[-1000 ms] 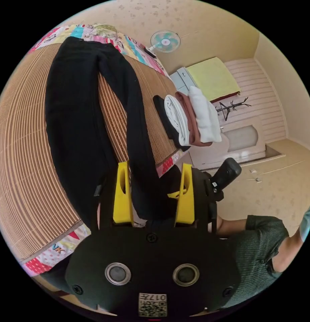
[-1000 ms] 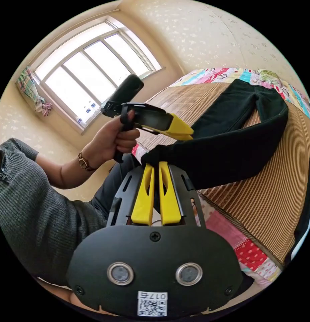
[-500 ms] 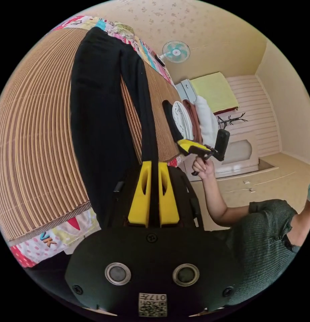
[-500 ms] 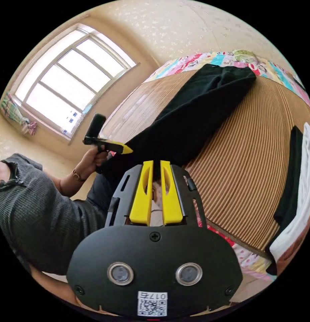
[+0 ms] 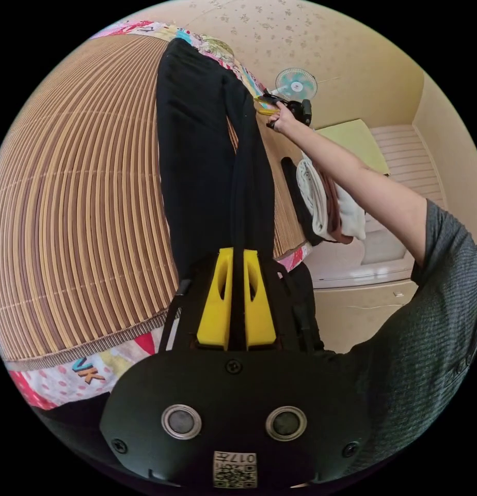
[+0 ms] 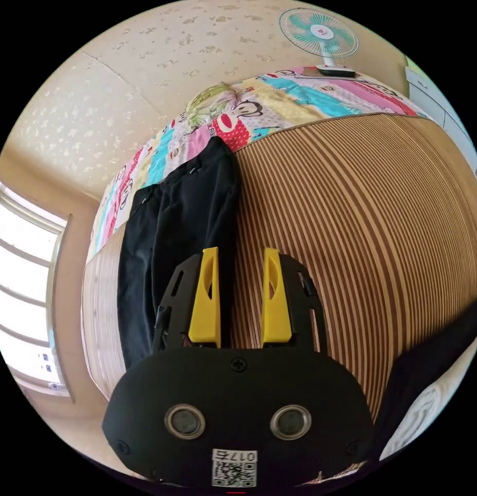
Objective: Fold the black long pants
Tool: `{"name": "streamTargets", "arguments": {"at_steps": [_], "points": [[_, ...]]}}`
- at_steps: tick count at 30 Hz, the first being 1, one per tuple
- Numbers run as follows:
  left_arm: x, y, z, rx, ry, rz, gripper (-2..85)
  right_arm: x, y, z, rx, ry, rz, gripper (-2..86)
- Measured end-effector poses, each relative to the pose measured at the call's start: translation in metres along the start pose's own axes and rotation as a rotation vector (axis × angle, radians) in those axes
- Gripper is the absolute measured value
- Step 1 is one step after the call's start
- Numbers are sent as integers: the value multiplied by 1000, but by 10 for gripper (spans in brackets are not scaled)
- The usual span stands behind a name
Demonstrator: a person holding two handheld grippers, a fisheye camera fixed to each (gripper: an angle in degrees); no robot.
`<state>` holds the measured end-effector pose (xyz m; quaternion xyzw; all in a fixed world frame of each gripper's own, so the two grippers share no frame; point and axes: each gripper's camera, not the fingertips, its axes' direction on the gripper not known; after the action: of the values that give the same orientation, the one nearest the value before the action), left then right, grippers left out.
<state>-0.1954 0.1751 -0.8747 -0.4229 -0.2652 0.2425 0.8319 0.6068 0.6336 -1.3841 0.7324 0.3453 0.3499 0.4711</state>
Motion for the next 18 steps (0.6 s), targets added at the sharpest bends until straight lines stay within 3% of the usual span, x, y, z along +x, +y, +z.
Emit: {"name": "streamTargets", "arguments": {"at_steps": [3, 7, 10, 13, 15, 18], "points": [[-9, 2, 2, 4, 41, -19, 39, 4, -27, 11, 94, -102, 96, 123], [-12, 8, 3, 16, 56, 16, 37, -4, -52, 42, 1, 53, 107, 89], [-15, 14, -3, 53, 134, 38, 33, -39, -56, 39, 39, 128, 28, 43], [1, 30, -26, 156, 388, 214, 27, -121, -37, 11, 236, 250, -151, 31], [12, 42, -40, 187, 408, 254, 25, -198, -14, -9, 368, 198, -323, 27], [4, 64, -57, 263, 407, 175, 28, -287, 3, -4, 377, 77, -491, 26]]}}
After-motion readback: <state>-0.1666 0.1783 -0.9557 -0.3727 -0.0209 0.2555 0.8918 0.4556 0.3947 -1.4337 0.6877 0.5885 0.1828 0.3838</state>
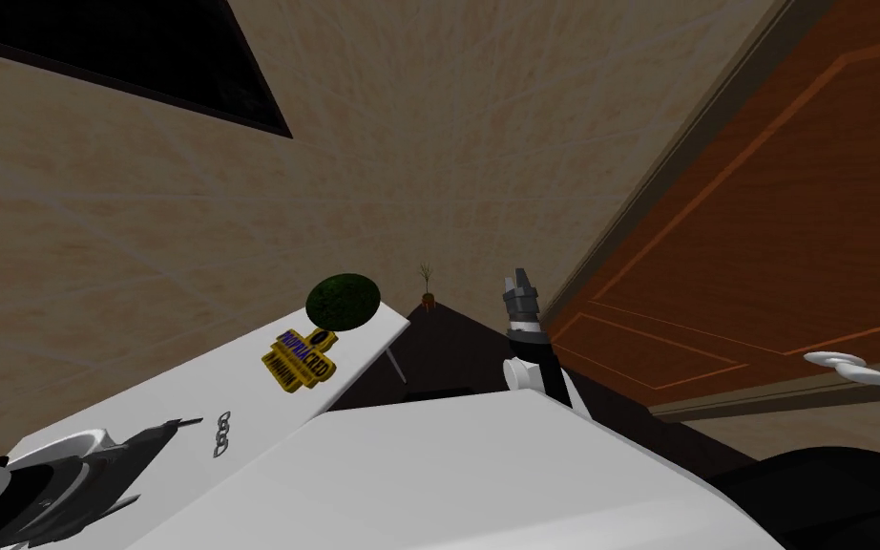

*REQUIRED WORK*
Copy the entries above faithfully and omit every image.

*TASK SOLUTION*
[-1000 ms] 
[-1000 ms] 
[-500 ms] 
[-500 ms] 
[+0 ms] 
[+0 ms] 
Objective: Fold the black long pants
Tool: `{"name": "streamTargets", "arguments": {"at_steps": [_], "points": [[_, ...]]}}`
- at_steps: tick count at 30 Hz, the first being 1, one per tuple
- Numbers run as follows:
  left_arm: x, y, z, rx, ry, rz, gripper (-2..85)
  right_arm: x, y, z, rx, ry, rz, gripper (-2..86)
- Measured end-effector poses, each relative to the pose measured at the call's start: translation in metres along the start pose's own axes and rotation as a rotation vector (axis × angle, radians) in those axes
- Gripper is the absolute measured value
- Step 1 is one step after the call's start
- Numbers are sent as integers: the value multiplied by 1000, but by 10 for gripper (spans in brackets are not scaled)
- The usual span stands behind a name
Demonstrator: a person holding two handheld grippers, a fisheye camera fixed to each (gripper: an angle in degrees); no robot.
`<state>` holds the measured end-effector pose (xyz m; quaternion xyzw; all in a fixed world frame of each gripper's own, so the two grippers share no frame; point and axes: each gripper's camera, not the fingertips, its axes' direction on the gripper not known; after the action: of the values that give the same orientation, the one nearest the value before the action), left then right, grippers left out.
<state>-0.1954 0.1751 -0.8747 -0.4229 -0.2652 0.2425 0.8319 0.6068 0.6336 -1.3841 0.7324 0.3453 0.3499 0.4711</state>
Motion for the next 18 steps (0.6 s), targets added at the sharpest bends until straight lines stay within 3% of the usual span, x, y, z along +x, +y, +z.
Emit: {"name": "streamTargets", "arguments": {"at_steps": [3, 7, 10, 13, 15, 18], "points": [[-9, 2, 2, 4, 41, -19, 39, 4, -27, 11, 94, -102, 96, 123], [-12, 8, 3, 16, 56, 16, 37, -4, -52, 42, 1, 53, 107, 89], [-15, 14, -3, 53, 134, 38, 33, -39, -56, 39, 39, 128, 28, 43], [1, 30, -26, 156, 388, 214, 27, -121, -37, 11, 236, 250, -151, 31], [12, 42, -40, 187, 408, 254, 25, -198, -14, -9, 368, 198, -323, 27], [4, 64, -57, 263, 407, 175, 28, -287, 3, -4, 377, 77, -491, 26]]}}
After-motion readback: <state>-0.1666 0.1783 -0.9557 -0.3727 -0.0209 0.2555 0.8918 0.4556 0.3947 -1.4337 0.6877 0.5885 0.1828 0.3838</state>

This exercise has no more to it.